Absence of major accumulation of mitochondrial ND5 mutations in Parkinson patient muscle

Abstract

The pathogenesis of the selective loss of dopaminergic neurons in idiopathic Parkinson's disease (PD) has not been understood up to now. Respiratory chain dysfunction and accumulation of mitochondrial DNA deletions to biochemically relevant levels have been observed in the dopaminergic neurons. However, respiratory chain defects have also been reported in other tissues, pointing to a generalized component of oxidative stress in PD. Recently, somatic point mutations in a narrow region of the complex I polypeptide ND5 (codons 120 - 150) were suggested to separate PD patients from age-matched controls, using frontal cortex homogenates. The present study intended to analyze whether those recently described ND5 mutations may also generally occur in skeletal muscle tissue of PD patients, in which complex I dysfunction had been measured earlier with biochemical approaches. Skeletal muscle biopsy samples of 5 PD individuals with a previously characterized biochemical complex I defect and of 5 age-matched controls were used. DNA was extracted from the muscle samples. The relevant ND5 region was PCR-cloned using a high fidelity Pfu polymerase and a low number of PCR cycles (15).

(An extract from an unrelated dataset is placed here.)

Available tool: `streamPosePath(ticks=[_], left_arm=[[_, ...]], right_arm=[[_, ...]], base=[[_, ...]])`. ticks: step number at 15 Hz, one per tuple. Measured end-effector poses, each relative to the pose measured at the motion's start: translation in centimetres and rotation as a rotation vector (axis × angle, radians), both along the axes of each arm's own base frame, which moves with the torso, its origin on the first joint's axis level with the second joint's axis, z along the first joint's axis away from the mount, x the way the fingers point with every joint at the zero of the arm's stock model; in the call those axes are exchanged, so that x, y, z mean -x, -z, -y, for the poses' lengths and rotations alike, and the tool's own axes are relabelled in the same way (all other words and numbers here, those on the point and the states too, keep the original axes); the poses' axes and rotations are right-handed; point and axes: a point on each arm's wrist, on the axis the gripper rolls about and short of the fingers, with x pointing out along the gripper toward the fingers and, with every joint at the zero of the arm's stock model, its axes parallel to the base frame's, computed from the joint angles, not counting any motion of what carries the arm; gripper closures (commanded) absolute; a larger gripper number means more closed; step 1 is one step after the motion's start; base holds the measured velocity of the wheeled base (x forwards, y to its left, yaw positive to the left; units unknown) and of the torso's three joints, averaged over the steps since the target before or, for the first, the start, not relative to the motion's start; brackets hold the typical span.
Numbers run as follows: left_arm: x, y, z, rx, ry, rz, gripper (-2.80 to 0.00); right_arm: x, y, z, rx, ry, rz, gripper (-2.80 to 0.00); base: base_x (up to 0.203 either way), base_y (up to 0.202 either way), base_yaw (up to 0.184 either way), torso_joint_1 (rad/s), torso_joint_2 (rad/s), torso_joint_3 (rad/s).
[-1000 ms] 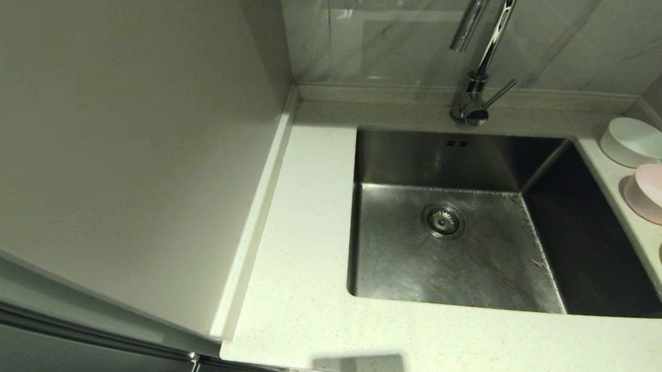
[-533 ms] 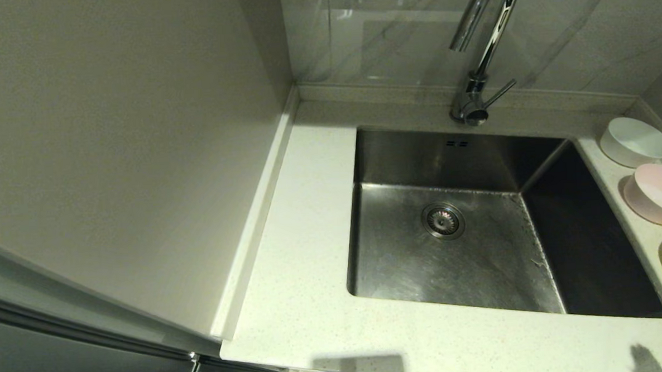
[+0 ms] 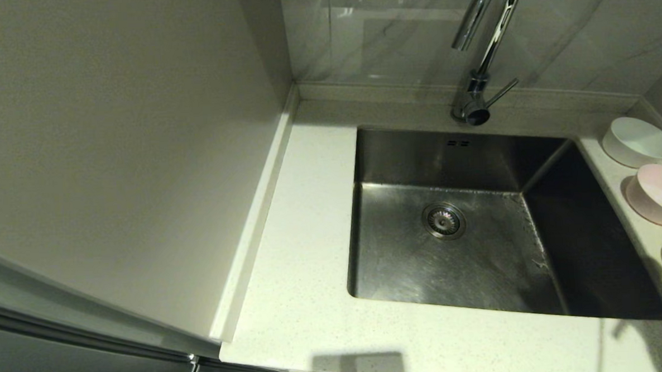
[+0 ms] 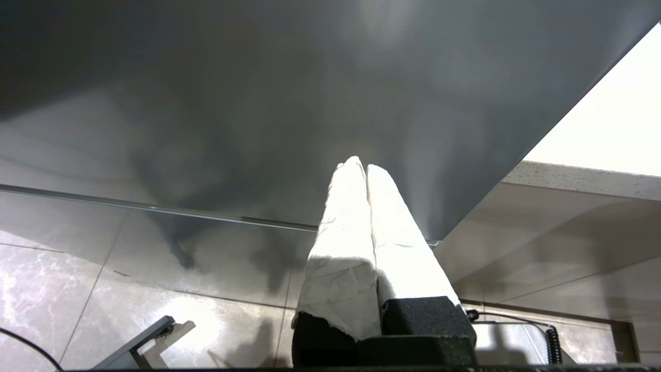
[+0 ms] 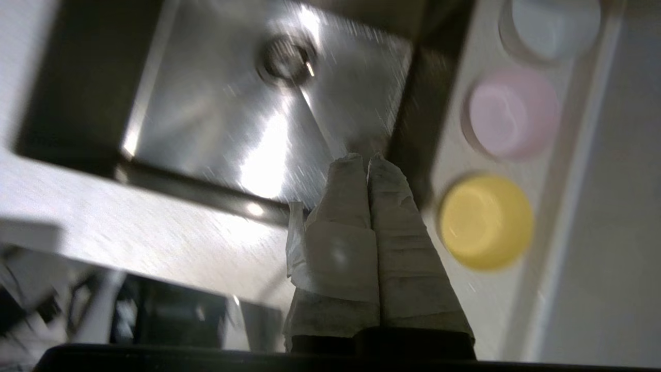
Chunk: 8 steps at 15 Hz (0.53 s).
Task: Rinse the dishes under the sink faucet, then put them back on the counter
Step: Put a bowl into the sink
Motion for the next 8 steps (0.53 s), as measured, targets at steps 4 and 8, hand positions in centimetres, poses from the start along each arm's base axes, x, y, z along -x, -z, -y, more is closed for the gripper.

Amean number of 96 clones were randomly selected from the ampicillin plates and sequenced by the dye terminator method to allow the detection of low abundance mutations with a sensitivity around 1%. Mutations between codons 120 and 150 were only slightly more frequent in PD versus controls (60 versus 40% of samples affected), while this ratio had been 100 versus 12.5% in frontal cortex. In contrast to results reported for PD frontal cortex, low-level ND5 mutations between codons 120 and 150 do not accumulate severely in biochemically affected skeletal muscle samples of PD patients.